▶ **Problem details**
From first line to last, write out the data precisely as shown.
= Beginning of Section =
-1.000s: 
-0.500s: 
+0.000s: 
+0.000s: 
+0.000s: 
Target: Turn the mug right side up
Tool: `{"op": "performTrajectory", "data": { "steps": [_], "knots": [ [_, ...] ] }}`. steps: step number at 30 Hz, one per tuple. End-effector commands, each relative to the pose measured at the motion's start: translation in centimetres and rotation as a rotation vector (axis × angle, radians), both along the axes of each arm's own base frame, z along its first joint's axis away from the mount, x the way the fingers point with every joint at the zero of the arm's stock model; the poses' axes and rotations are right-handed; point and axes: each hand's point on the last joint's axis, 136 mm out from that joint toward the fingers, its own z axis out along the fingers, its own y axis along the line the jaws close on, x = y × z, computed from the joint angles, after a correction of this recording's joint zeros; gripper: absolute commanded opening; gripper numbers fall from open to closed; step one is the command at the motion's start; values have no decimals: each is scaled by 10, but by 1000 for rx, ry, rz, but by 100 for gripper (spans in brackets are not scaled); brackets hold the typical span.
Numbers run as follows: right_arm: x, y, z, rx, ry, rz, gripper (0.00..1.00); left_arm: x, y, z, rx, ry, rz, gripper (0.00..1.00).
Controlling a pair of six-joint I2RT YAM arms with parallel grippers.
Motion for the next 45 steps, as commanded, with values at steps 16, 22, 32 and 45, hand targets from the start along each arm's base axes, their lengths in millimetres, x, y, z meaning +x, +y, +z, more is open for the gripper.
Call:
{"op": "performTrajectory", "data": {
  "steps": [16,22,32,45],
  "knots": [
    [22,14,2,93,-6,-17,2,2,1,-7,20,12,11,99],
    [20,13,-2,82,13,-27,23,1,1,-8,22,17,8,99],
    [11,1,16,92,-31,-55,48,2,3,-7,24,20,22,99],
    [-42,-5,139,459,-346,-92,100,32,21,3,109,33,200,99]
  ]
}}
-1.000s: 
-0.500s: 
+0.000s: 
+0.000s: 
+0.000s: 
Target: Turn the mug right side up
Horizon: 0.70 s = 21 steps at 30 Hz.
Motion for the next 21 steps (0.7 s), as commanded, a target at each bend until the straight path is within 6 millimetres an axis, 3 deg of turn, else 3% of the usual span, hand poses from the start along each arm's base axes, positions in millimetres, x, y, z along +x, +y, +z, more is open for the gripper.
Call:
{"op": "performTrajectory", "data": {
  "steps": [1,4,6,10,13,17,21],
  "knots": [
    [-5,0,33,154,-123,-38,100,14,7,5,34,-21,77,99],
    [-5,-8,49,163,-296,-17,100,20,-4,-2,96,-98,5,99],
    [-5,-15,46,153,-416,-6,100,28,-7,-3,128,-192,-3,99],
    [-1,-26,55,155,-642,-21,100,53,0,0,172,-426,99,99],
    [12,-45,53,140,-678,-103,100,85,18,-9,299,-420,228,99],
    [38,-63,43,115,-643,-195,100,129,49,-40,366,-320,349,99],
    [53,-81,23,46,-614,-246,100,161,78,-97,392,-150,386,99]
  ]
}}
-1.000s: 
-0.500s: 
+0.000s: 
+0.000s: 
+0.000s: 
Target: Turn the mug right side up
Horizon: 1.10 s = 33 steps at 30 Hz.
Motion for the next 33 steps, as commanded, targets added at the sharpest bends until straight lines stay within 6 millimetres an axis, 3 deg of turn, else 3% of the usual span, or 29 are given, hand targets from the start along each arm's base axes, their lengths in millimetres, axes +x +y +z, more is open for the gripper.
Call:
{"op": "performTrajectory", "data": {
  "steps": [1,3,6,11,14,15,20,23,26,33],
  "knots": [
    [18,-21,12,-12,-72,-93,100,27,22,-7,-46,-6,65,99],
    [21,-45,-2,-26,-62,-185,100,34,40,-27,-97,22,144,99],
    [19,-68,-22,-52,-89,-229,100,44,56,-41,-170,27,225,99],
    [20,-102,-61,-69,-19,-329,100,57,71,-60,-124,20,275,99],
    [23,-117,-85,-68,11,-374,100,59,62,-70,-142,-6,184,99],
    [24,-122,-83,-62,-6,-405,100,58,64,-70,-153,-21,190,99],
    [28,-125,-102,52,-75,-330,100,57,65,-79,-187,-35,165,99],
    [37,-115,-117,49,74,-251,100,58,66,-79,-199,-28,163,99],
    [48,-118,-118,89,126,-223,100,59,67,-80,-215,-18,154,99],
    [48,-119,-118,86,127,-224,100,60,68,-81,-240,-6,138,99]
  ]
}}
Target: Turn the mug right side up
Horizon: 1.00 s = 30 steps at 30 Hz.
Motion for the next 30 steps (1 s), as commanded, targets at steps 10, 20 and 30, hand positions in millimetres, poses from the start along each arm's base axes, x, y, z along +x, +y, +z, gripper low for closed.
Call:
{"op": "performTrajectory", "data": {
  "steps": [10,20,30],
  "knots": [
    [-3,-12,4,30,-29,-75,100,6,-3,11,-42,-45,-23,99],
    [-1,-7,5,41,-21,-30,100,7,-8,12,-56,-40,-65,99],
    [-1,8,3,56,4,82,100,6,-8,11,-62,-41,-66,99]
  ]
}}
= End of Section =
▶ **Task output**
-1.000s: 
-0.500s: 
+0.000s: 
+0.000s: 
+0.000s: 
Target: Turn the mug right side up
Tool: `{"op": "performTrajectory", "data": { "steps": [_], "knots": [ [_, ...] ] }}`. steps: step number at 30 Hz, one per tuple. End-effector commands, each relative to the pose measured at the motion's start: translation in centimetres and rotation as a rotation vector (axis × angle, radians), both along the axes of each arm's own base frame, z along its first joint's axis away from the mount, x the way the fingers point with every joint at the zero of the arm's stock model; the poses' axes and rotations are right-handed; point and axes: each hand's point on the last joint's axis, 136 mm out from that joint toward the fingers, its own z axis out along the fingers, its own y axis along the line the jaws close on, x = y × z, computed from the joint angles, after a correction of this recording's joint zeros; gripper: absolute commanded opening; gripper numbers fall from open to closed; step one is the command at the motion's start; values have no decimals: each is scaled by 10, but by 1000 for rx, ry, rz, but by 100 for gripper (spans in brackets are not scaled); brackets hold the typical span.
Numbers run as follows: right_arm: x, y, z, rx, ry, rz, gripper (0.00..1.00); left_arm: x, y, z, rx, ry, rz, gripper (0.00..1.00).
Controlling a pair of six-joint I2RT YAM arms with parallel grippers.
Motion for the next 45 steps, as commanded, with values at steps 16, 22, 32 and 45, hand targets from the start along each arm's base axes, their lengths in millimetres, x, y, z meaning +x, +y, +z, more is open for the gripper.
Call:
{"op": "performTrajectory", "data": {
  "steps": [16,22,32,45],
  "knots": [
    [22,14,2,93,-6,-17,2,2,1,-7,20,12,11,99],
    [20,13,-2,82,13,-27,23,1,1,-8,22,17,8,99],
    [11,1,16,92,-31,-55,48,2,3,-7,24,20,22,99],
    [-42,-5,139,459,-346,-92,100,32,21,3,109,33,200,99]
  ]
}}
-1.000s: 
-0.500s: 
+0.000s: 
+0.000s: 
+0.000s: 
Target: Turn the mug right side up
Horizon: 0.70 s = 21 steps at 30 Hz.
Motion for the next 21 steps (0.7 s), as commanded, a target at each bend until the straight path is within 6 millimetres an axis, 3 deg of turn, else 3% of the usual span, hand poses from the start along each arm's base axes, positions in millimetres, x, y, z along +x, +y, +z, more is open for the gripper.
Call:
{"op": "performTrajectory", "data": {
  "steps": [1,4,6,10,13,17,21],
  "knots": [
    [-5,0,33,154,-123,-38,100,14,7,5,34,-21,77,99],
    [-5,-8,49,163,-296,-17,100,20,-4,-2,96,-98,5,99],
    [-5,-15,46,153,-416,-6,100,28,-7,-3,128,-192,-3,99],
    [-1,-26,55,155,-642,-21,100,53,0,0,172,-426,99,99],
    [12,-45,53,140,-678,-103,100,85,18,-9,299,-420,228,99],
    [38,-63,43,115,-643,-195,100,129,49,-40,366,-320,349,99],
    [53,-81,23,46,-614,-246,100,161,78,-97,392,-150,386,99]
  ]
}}
-1.000s: 
-0.500s: 
+0.000s: 
+0.000s: 
+0.000s: 
Target: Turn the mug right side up
Horizon: 1.10 s = 33 steps at 30 Hz.
Motion for the next 33 steps, as commanded, targets added at the sharpest bends until straight lines stay within 6 millimetres an axis, 3 deg of turn, else 3% of the usual span, or 29 are given, hand targets from the start along each arm's base axes, their lengths in millimetres, axes +x +y +z, more is open for the gripper.
Call:
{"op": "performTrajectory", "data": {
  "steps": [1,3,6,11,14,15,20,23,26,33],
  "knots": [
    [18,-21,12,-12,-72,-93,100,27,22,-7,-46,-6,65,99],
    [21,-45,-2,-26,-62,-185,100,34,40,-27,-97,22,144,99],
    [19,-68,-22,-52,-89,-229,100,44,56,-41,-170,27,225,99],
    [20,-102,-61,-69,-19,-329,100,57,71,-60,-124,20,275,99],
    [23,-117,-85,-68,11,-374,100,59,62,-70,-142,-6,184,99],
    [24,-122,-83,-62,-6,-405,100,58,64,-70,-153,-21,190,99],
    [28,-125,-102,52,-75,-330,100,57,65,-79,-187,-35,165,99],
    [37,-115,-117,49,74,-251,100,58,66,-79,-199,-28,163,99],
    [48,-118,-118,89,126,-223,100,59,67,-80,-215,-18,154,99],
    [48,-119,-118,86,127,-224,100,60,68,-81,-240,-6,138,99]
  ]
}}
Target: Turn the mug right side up
Horizon: 1.00 s = 30 steps at 30 Hz.
Motion for the next 30 steps (1 s), as commanded, targets at steps 10, 20 and 30, hand positions in millimetres, poses from the start along each arm's base axes, x, y, z along +x, +y, +z, gripper low for closed.
Call:
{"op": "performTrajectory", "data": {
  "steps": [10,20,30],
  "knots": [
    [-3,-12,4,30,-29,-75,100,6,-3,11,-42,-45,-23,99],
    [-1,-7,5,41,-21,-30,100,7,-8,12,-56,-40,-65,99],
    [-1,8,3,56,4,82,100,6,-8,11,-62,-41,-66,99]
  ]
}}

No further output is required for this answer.